Across the region, the number of entries for Information Technology this year jumped significantly, by an average of 22 per cent in both the general and technical proficiencies.

Regional performance in IT was “satisfactory”, according to CXC. However, Jamaica’s performance showed a decline in percentage of grades one to three passes, which moved from 91.76 per cent last year to 66.5 per cent this year. Jamaica’s figures were approximately three percentage points below the regional average.

Commenting on the Caribbean performance, CXC pointed to weaknesses in programming in both areas.

But in its analysis of Jamaica’s performance, which showed significant up-and-down fluctuations in the last five years, chief education officer in the education ministry, Wesley Barrett, suggested at a press conference on Tuesday that the fluctuations could be as a result of a shortage of computers in some schools.

“It has to do with (not) having computers, and schools are trying to get some in our enhancement programme,” he said.

Education Minister, Burchell Whiteman, however, argued that there were more factors involved.

“We have to be very honest about this.
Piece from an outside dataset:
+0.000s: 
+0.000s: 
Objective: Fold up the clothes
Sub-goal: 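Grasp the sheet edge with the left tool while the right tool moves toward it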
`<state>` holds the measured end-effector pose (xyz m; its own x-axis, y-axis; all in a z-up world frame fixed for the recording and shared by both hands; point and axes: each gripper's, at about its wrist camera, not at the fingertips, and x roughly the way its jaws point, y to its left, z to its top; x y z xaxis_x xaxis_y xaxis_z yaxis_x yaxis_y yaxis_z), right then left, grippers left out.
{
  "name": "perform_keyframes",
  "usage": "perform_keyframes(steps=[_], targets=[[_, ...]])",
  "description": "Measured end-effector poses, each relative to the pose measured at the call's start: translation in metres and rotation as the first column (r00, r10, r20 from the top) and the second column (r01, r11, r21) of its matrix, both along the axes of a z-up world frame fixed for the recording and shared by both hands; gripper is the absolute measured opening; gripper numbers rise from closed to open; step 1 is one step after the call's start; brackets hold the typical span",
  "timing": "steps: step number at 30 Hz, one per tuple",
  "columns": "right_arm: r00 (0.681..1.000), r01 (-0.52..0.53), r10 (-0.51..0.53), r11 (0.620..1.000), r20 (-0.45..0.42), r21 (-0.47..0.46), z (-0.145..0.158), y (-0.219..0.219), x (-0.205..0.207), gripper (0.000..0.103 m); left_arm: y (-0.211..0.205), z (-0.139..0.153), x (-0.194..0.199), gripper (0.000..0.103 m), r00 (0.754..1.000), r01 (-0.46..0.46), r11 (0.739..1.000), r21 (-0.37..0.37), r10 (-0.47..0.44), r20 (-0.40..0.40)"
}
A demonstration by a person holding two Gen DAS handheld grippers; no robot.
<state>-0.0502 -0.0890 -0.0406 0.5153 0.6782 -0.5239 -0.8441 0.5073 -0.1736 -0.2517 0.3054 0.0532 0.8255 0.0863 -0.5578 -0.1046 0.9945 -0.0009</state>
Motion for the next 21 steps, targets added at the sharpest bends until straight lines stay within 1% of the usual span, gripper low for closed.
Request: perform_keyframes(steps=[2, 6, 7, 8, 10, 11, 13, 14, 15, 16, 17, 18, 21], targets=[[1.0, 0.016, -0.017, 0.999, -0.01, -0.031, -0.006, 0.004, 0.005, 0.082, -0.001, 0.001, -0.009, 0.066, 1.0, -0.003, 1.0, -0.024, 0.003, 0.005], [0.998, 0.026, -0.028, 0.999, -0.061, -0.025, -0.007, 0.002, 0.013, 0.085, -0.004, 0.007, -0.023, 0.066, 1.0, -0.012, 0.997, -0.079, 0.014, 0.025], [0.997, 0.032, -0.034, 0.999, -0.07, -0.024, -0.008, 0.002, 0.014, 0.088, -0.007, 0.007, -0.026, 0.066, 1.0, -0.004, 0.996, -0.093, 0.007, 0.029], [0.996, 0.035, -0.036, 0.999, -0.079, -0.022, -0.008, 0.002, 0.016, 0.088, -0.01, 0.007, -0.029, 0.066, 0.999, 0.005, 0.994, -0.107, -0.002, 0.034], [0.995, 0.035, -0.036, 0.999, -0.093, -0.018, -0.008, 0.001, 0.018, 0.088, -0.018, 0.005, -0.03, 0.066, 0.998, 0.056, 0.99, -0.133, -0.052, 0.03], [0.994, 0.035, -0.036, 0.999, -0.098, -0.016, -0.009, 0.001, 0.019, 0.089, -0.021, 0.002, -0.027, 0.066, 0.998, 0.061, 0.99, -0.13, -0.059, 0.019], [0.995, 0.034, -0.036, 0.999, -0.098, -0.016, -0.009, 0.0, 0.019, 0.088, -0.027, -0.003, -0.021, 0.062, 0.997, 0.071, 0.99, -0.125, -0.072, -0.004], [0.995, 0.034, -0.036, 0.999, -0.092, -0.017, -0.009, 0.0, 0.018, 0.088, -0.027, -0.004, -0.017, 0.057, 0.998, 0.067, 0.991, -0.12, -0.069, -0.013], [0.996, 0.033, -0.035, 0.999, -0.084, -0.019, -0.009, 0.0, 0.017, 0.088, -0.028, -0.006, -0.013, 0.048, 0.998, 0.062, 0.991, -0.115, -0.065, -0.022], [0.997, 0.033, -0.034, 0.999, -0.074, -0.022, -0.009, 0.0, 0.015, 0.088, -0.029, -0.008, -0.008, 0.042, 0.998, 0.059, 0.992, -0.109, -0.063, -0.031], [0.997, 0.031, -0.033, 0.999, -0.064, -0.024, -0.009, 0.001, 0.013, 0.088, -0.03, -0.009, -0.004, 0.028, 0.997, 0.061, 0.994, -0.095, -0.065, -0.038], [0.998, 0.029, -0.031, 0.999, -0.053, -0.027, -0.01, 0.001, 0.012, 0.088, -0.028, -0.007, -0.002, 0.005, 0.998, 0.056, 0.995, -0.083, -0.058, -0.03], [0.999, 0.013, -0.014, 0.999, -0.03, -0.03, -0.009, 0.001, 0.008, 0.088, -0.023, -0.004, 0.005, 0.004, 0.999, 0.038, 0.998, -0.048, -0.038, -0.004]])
It isn’t only a matter of the function of the hardware or indeed the software, it has to do with the teaching capacity and also a close monitoring of the changes in the examination syllabus, because clearly, when you’re going up and down like that it suggests that somebody is not tracking the movements in the curriculum itself and the techniques to be applied. So those are things we have to look at.”

In the Caribbean Advanced Proficiency Examination, (CAPE), which is the regional equivalent to Cambridge’s A level exams, the number of entries this year doubled that of last year and the performance has also been improving.

In 27 of the 40 CAPE examinations offered this year, more than 80 per cent of the candidates achieved grades one to five.

Noting this milestone in the press release, CXC registrar, Dr Lucy Steward commended education ministries across the region for their heightened interest in CAPE and for continuing to organise workshops for their teachers. These workshops, she said, deal “primarily with syllabus delivery and the design and scoring of the Internal Assessment component of the examination which contributes 20 per cent of the total score for most of the CAPE subjects”.

Admitting to a shortage of resource material for teachers, Dr Steward said CXC was addressing that problem through a joint project with the Commonwealth of Learning to develop flexible learning materials to support teaching and learning in a number of subjects.